Whenever a line in the material below includes "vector", copy that line.

------

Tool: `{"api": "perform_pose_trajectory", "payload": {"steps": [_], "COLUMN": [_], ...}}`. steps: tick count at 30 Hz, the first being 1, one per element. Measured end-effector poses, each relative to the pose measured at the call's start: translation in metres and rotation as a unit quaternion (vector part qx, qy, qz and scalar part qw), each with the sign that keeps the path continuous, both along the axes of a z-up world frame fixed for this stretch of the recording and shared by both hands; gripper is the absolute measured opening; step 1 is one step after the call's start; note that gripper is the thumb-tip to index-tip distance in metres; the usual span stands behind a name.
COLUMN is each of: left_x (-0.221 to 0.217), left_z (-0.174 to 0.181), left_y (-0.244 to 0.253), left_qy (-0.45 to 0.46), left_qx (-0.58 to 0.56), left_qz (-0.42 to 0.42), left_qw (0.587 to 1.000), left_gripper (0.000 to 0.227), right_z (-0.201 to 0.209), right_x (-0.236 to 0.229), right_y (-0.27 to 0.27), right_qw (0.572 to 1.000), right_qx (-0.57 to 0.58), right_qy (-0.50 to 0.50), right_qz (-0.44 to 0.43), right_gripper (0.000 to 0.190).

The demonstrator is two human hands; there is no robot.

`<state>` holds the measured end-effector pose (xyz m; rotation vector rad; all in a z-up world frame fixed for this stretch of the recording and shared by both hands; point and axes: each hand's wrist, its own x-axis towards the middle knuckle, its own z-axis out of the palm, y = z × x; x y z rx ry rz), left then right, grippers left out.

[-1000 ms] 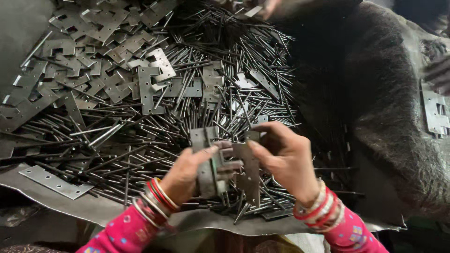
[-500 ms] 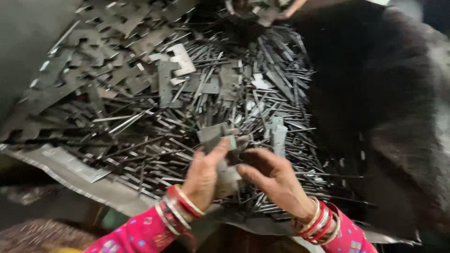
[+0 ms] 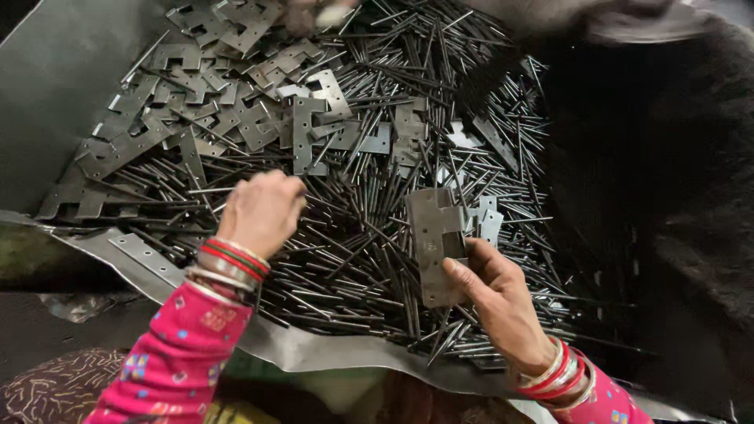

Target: The person assembles metal hinges by inserting pins into hinge plates. They pick up hinge plates and pins from a large pile, align the components, and insert the pins to form complete hinges, then place the assembled units aside.

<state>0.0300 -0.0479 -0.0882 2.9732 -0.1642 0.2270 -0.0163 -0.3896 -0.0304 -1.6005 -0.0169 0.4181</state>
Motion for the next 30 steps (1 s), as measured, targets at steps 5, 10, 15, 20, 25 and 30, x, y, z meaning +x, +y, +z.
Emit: {"api": "perform_pose_trajectory", "payload": {"steps": [5, 10, 15, 20, 25, 30], "left_x": [0.061, 0.111, 0.108, 0.068, 0.042, 0.038], "left_z": [-0.041, -0.071, -0.043, 0.023, 0.073, 0.072], "left_y": [0.018, 0.006, -0.023, -0.031, -0.019, -0.013], "left_qy": [-0.114, -0.098, -0.177, -0.155, -0.1, -0.037], "left_qx": [-0.033, -0.103, -0.207, -0.253, -0.495, -0.645], "left_qz": [0.089, 0.207, 0.153, 0.043, 0.071, 0.058], "left_qw": [0.989, 0.968, 0.95, 0.954, 0.86, 0.761], "left_gripper": [0.03, 0.043, 0.024, 0.021, 0.021, 0.02], "right_z": [-0.007, -0.006, 0.002, 0.024, 0.053, 0.056], "right_x": [-0.001, -0.002, 0.003, 0.014, 0.049, 0.096], "right_y": [0.002, 0.004, 0.004, -0.043, -0.172, -0.323], "right_qw": [1.0, 1.0, 1.0, 0.977, 0.801, 0.67], "right_qx": [-0.006, 0.009, -0.005, -0.098, -0.34, -0.496], "right_qy": [-0.003, 0.017, -0.02, -0.151, -0.416, -0.359], "right_qz": [0.009, 0.007, -0.015, -0.113, -0.263, -0.419], "right_gripper": [0.029, 0.028, 0.028, 0.026, 0.019, 0.02]}}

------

OUTPUT —
Tool: `{"api": "perform_pose_trajectory", "payload": {"steps": [_], "COLUMN": [_], ...}}`. steps: tick count at 30 Hz, the first being 1, one per element. Measured end-effector poses, each relative to the pose measured at the call's start: translation in metres and rotation as a unit quaternion (vector part qx, qy, qz and scalar part qw), each with the sign that keeps the path continuous, both along the axes of a z-up world frame fixed for this stretch of the recording and shared by both hands; gripper is the absolute measured opening; step 1 is one step after the call's start; note that gripper is the thumb-tip to index-tip distance in metres; the usual span stands behind a name.
`<state>` holds the measured end-effector pose (xyz m; rotation vector rad; all in a z-up world frame fixed for this stretch of the recording and shared by both hands; point and axes: each hand's wrist, its own x-axis towards the middle knuckle, its own z-axis out of the palm, y = z × x; x y z rx ry rz), left then right, grippers left out.

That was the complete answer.